ASSIGNMENT ::
Where the word "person" appears in a line of the entries below, count that line and give the total alone.

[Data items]

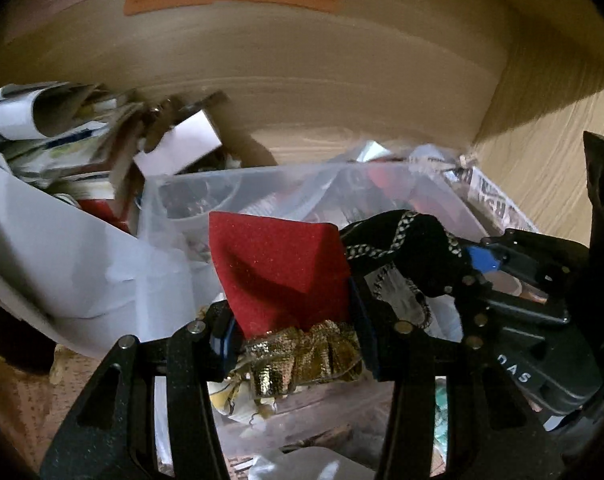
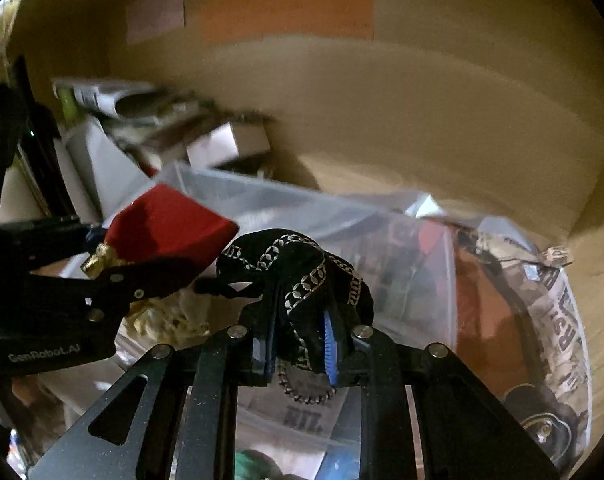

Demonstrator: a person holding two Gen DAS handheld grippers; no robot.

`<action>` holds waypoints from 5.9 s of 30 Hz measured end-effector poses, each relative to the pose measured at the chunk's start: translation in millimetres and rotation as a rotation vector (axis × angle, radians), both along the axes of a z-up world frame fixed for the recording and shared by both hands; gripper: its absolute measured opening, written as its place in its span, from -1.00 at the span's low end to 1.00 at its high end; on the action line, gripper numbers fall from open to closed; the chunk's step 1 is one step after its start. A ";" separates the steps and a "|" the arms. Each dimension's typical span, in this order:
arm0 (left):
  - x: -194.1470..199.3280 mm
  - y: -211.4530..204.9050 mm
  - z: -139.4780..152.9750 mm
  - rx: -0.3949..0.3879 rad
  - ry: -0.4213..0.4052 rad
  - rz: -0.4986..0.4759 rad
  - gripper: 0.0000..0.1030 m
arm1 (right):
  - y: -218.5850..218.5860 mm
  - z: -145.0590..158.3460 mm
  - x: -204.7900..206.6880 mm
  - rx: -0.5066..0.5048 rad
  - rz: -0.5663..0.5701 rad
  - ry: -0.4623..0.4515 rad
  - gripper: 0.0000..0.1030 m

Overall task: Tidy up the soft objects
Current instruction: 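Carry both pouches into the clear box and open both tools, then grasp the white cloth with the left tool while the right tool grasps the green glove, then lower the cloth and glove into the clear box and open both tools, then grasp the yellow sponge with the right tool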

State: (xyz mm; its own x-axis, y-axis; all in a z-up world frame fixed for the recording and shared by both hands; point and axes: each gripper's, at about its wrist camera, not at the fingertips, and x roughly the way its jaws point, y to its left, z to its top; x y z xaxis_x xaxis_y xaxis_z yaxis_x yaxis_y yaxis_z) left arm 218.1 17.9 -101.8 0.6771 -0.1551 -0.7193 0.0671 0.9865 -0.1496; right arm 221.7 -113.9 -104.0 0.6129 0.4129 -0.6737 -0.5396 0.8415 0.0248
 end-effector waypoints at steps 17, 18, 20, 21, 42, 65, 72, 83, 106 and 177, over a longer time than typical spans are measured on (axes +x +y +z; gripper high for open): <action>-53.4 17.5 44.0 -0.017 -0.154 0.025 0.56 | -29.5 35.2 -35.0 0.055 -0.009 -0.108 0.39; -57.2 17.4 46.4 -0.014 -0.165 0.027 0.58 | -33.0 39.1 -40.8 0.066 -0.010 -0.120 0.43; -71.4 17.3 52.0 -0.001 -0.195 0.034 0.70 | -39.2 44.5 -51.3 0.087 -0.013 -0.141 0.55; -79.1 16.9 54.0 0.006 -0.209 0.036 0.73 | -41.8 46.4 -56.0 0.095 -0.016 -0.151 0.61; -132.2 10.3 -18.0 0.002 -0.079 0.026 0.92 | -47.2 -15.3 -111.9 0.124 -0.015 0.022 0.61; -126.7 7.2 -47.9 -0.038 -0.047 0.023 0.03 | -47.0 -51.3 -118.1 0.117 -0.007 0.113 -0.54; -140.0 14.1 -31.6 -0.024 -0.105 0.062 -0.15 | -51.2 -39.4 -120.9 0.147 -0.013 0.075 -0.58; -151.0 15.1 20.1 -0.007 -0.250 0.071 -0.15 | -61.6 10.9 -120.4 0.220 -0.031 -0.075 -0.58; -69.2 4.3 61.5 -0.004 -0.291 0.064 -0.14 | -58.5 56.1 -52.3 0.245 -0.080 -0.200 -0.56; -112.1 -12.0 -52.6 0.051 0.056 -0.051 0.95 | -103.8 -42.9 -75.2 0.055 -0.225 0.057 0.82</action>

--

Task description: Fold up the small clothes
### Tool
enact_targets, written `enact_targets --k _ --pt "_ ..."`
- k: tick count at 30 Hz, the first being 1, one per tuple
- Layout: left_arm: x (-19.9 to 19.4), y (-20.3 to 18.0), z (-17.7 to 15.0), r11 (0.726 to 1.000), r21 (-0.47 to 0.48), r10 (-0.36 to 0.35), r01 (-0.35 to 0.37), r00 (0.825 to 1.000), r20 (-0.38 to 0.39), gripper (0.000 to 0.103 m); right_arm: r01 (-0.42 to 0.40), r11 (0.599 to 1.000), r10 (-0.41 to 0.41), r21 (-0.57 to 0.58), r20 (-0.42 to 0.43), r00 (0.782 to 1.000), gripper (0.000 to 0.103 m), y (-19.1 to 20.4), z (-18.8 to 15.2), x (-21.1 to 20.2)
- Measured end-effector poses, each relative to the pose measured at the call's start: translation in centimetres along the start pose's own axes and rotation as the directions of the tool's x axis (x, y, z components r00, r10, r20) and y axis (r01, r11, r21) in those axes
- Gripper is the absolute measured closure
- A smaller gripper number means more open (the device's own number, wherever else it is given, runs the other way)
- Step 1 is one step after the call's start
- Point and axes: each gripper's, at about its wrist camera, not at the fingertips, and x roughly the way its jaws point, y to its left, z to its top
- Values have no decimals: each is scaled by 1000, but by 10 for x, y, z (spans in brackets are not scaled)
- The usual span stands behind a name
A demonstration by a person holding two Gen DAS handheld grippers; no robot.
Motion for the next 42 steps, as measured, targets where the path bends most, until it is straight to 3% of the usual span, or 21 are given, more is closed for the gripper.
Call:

EXERCISE SOLUTION ::
2